_What this task involves_.
Even if the data beneath seems repetitive, write it all out again exactly.

Segment Start: Supplied data

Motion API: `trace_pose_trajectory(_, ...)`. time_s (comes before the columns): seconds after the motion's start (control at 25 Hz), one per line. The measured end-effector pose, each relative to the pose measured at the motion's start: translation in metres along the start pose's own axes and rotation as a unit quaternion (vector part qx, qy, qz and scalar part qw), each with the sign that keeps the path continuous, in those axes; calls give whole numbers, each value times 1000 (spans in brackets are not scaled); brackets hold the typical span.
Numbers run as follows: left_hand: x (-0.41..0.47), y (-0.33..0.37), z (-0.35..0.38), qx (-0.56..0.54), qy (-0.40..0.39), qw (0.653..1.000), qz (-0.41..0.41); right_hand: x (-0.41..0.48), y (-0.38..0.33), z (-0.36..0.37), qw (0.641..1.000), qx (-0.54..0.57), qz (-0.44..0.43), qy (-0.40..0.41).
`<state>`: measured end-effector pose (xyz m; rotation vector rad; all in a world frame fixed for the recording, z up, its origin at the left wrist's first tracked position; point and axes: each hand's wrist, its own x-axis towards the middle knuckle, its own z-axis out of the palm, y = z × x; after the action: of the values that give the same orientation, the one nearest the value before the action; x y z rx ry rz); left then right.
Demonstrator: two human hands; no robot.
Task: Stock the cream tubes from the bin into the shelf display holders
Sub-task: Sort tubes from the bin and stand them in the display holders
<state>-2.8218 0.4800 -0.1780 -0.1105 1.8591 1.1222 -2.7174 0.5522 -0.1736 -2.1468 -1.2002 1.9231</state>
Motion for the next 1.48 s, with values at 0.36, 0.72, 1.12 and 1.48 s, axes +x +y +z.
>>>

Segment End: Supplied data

_Task output_.
Motion API: `trace_pose_trajectory(_, ...)`. time_s (comes before the columns): seconds after the motion's start (control at 25 Hz), one per line. The measured end-effector pose, each relative to the pose measured at the motion's start: translation in metres along the start pose's own axes and rotation as a unit quaternion (vector part qx, qy, qz and scalar part qw), each with the sign that keeps the path continuous, in those axes; calls give whole numbers, each value times 1000 (spans in brackets are not scaled); brackets hold the typical span.
Numbers run as follows: left_hand: x (-0.41..0.47), y (-0.33..0.37), z (-0.35..0.38), qx (-0.56..0.54), qy (-0.40..0.39), qw (0.653..1.000), qz (-0.41..0.41); right_hand: x (-0.41..0.48), y (-0.38..0.33), z (-0.36..0.37), qw (0.641..1.000), qx (-0.54..0.57), qz (-0.44..0.43), qy (-0.40..0.41).
`<state>`: measured end-effector pose (xyz m; rotation vector rad; all in a world frame fixed for the recording, z up, its origin at the left wrist's first tracked position; point and axes: each hand's wrist, its own x-axis towards the middle knuckle, its own z-axis out of the palm, y = z × x; after the action: of the values that give the same orientation, the one nearest the value before the action; x y z rx ry rz); left then right.
Demonstrator: two human hands; no robot.
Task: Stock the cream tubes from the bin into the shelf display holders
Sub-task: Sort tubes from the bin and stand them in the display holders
<state>-2.8218 0.4800 -0.1780 -0.1105 1.8591 1.1222 -2.7174 0.5522 -0.1736 -2.1468 -1.2002 1.9231</state>
Motion for the next 1.48 s, with values at 0.36, 0.72, 1.12 and 1.48 s, axes +x +y +z.
>>>

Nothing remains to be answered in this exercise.